Преобладали здесь дружинные связи, подобные тем, что характерны были и для Южной Руси. Перспектива их развития - превращение дружинников в класс феодалов-земледельцев. Старшие дружинники (бояре) становились вассалами, а младшие (отроки, “детьцкие”) формировали княжеский двор. Дружинники-вассалы имели право свободно выбирать себе сюзерена и переходить от одного князя к другому. Без ведома старшей дружины князь обычно не принимал- решений. Конкретные особенности взаимосвязи сюзерена и вассала в каждой стране определялись историческими условиями. Неизменным оставалось старое дружинное правило: князь или король - лишь первый среди равных. Так, после убийства Андрея Боголюбского в 1174 году собрался съезд дружинников, который и решал, кого именно теперь пригласить на княжение. Когда же князья не захотели с этим решением согласиться и договорились между собой по-другому, дружина категорически пресекла эту попытку посягнуть на ее право выбора.

Но все большую роль играл - прежде всего на северо-востоке Руси - другой социальный слой. Многое говорят нам о нем события, последовавшие за убийством Андрея Боголюбского. Сразу во Владимире вспыхнуло народное восстание: “Много зла сътворися въ волости его, посадниковъ его и тивуновъ домы пограбиша, а самехъ избиша, и детьцкыя и мечникы избиша”. Кто эти посадники, тиуны, детьцкие, мечники? Посадники северо-востока Руси отличались от знаменитых новгородских соименников невысоким социальным статусом. Их назначал князь правителями областей и городов, выбирая из числа младших дружинников. Мечники бывали и оруженосцами, и стражниками. Тиуны же - попросту холопы, но выполнявшие важнейшие поручения князя и при его дворе, и на местах. Все они вместе составляли административный аппарат княжьего двора, были слугами своего господина - такова формула отношений подданства, широко развившихся здесь. И хотя они еще не были господствующими, их влияние на поведение северовосточных князей все же ощущалось.
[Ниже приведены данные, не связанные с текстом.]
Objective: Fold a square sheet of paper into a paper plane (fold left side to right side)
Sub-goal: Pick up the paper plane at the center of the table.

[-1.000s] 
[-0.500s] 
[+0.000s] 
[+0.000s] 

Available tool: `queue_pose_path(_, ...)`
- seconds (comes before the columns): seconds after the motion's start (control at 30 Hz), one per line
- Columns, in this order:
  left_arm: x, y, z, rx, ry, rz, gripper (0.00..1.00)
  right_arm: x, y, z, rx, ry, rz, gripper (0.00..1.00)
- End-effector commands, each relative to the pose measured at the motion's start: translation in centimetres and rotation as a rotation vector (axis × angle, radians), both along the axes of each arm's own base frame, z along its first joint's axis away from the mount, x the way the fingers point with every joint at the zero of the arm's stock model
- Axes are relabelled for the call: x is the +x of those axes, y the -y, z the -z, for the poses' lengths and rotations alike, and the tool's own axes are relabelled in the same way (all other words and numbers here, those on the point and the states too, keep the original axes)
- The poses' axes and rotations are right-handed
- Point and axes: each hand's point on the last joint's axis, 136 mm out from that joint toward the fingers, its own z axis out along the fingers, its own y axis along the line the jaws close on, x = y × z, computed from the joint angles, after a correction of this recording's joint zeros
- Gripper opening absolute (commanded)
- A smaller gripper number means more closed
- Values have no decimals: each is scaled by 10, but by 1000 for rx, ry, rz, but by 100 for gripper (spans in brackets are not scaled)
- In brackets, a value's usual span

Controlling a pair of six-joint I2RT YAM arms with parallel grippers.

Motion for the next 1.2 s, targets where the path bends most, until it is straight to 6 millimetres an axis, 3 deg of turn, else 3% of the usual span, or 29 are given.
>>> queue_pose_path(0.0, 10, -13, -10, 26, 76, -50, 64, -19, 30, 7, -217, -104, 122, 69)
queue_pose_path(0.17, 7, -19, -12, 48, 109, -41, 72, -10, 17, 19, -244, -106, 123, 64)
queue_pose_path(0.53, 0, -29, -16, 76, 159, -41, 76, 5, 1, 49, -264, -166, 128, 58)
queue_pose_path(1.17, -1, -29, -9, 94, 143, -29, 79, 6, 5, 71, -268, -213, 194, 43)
Не случайно именно на северо-востоке возник такой памятник публицистики (конца XII - начала XIII веков), как “Моление” Даниила Заточника. В науке немало споров о том, был ли Даниил дворянином или младшим дружинником, холопом или вообще человеком без устойчивого общественного положения. В одном-то споров быть не может: перед нами представитель целиком зависимого от князя социального слоя. Для Даниила князь - источник благополучия (“Князь щедръ отец есть слугамъ многиим”). Автор “Моления” боготворит княжескую власть: “Возри на птица небесныа,яко тии ни орють (не пашут - А. Ю.), ни сеють, но уповають на милость божию;тако и мы, господине, желаем милости твоея”. Обращаясь к князю, он сравнивает себя с чахлой травой, растущей под стеною, на которую и солнце не сияет, и дождь не льет; он обижаем всеми потому, что не огражден “страхом грозы твоея”.

Как будто в разные эпохи писались “Моление” Даниила Заточника и южные русские летописи того же XII века, столь различны они и по духу, и по системе ценностей. Летописцы описывали князя, думающего с дружиной, заботящегося о ней. Мало того. Спокойно и поучительно повествует летопись, например, как один из южных князей задумал военный поход, не посоветовавшись с дружиною, и получил отказ: “А собе еси, княже, замыслил, а не едем по тобе, мы того не ведали”.

.

Отношения подданства существовали всюду, это естественная альтернатива вассалитету в любой феодальной стране. Роль княжеских слуг в Европе выполняли министериалы, выходившие часто из числа рабов и скапливавшие в своих руках большие земельные богатства. Но довольно широкое развитие подданства на северо-востоке Руси перед монгольским нашествием сочеталось с недостаточной зрелостью класса феодалов в целом. Еще не совершилось полное оседание дружины на землю. В каком-то смысле состояние этого района Руси начала XIII века можно сравнить с детством, перед которым открыты разные перспективы взросления...

Какое же влияние оказало монгольское иго на выбор пути развития северо-востока Руси?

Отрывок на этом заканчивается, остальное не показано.